Fiction

Playing Dead


She shouldn’t have been out. But the air was delicious. Crisp and wet, she could feel the water in the air sharpening as the diplomatic restraint of the afternoon’s humidity released. The air disclosing to the stars its opinion of the sun. Her witness to this ritual undoing was made more precious by the knowledge she couldn’t know how soon she’d be walking at night again. Recovery from the procedure varied greatly and she couldn’t expect a quick return to normalcy. Not that she wanted to return to what had been normal ever again. The alarm on her phone whittled off minutes of sleep in her pocket, tracking how long she had before she needed to wake. She really shouldn’t have been out, but she was and it was worth it.

Photo by Artem Kovalev

Photo by Artem Kovalev

Her knees ached on the pavement, each step rattling through her legs. After tomorrow, this would no longer be a problem. Either she wouldn’t walk very much again, certainly not outside of her apartment, or the pain would be gone. This kind of procedure wasn’t usually approved for people like her. The mental states she flowed through, her childhood history, the people and things she found pleasure in, were all considered risks. The recovery would be too traumatic, it would trip wires in her mind setting off hair triggered pyrotechnics, incapacitating her. That’s what the psychiatrist had said. The doctor had simply told her, her sort couldn’t handle it.

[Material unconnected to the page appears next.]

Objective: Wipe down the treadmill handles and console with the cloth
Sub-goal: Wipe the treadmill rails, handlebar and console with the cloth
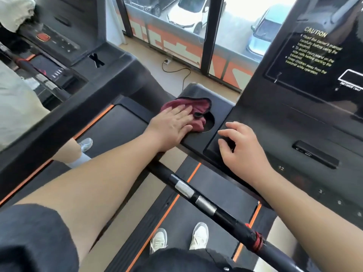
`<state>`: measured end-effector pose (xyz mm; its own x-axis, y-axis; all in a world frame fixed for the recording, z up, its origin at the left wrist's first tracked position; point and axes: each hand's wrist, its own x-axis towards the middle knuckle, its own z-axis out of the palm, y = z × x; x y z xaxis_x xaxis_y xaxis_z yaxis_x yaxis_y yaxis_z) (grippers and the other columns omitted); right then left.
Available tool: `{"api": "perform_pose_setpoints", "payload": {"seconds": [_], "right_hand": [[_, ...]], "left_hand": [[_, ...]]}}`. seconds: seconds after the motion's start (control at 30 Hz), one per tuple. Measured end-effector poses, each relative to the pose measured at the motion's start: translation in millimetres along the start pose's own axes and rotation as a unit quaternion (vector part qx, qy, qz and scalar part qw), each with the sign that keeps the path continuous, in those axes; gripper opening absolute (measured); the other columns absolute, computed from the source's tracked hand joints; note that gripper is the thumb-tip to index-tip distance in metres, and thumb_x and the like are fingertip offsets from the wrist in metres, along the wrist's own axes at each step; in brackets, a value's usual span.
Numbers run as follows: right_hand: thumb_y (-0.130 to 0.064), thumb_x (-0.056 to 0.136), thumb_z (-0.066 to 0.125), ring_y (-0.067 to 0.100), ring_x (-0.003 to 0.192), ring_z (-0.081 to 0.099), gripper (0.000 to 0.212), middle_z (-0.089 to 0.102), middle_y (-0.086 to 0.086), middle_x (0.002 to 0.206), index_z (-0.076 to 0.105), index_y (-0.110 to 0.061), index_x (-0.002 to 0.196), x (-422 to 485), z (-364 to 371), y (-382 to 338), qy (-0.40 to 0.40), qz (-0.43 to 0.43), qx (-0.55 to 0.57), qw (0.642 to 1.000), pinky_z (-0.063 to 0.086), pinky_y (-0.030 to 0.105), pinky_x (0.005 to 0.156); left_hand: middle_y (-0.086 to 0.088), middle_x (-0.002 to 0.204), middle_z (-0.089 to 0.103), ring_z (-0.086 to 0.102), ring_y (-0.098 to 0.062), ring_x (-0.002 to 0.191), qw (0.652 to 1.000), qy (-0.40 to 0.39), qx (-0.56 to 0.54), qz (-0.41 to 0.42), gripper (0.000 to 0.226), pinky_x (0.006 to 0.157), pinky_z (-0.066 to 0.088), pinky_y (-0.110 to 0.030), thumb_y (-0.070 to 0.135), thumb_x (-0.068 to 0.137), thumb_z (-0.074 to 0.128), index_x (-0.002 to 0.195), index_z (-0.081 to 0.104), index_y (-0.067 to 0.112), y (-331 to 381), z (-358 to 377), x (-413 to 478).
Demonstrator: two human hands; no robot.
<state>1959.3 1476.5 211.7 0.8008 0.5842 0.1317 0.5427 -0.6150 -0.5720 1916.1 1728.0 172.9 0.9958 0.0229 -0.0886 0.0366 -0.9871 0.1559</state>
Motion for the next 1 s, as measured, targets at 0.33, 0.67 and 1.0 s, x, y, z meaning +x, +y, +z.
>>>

That’s what she had been told when answering her way through screening after screening. Multiple choice questions, logic puzzles and traps. An endless stream of requests to repeat her story. No doubt she would be asked again tomorrow before the procedure began. She had been told the screens were needed to keep people like herself from attempting to fix what couldn’t be fixed, at least for them. But as far as the psychiatrist, the doctors, and the countless nurses who had cumulatively taken enough of her blood to replicate two or three of her selves, she was as normal as they were. It had been easy enough to make them believe it. Easy but tedious. She just had to learn, inside and out, what they were look for. What their perfect case was. She just needed to be everything she wasn’t.

She rounded a corner and walked south and out of her neighbourhood, toward the escarpment. The trees felt gigantic as did the houses in this part of town. She waited for a car to pass before crossing the street, her eyes absently following it until the car swerved suddenly, avoiding something on the road before speeding off into the night. Attentive now, her eyes focused on what the car had avoided. It was bigger than a cat, but the wrong colour to be a racoon. It moved, slowly. She stepped closer and saw its chest rise, unsteady.

“Oh,” she sighed, her eyes tightening, her heart dropping, “No.” It was a possum.

She also knew what she was now, and that she couldn’t stay that way. She knew exactly what kind of thing she would become.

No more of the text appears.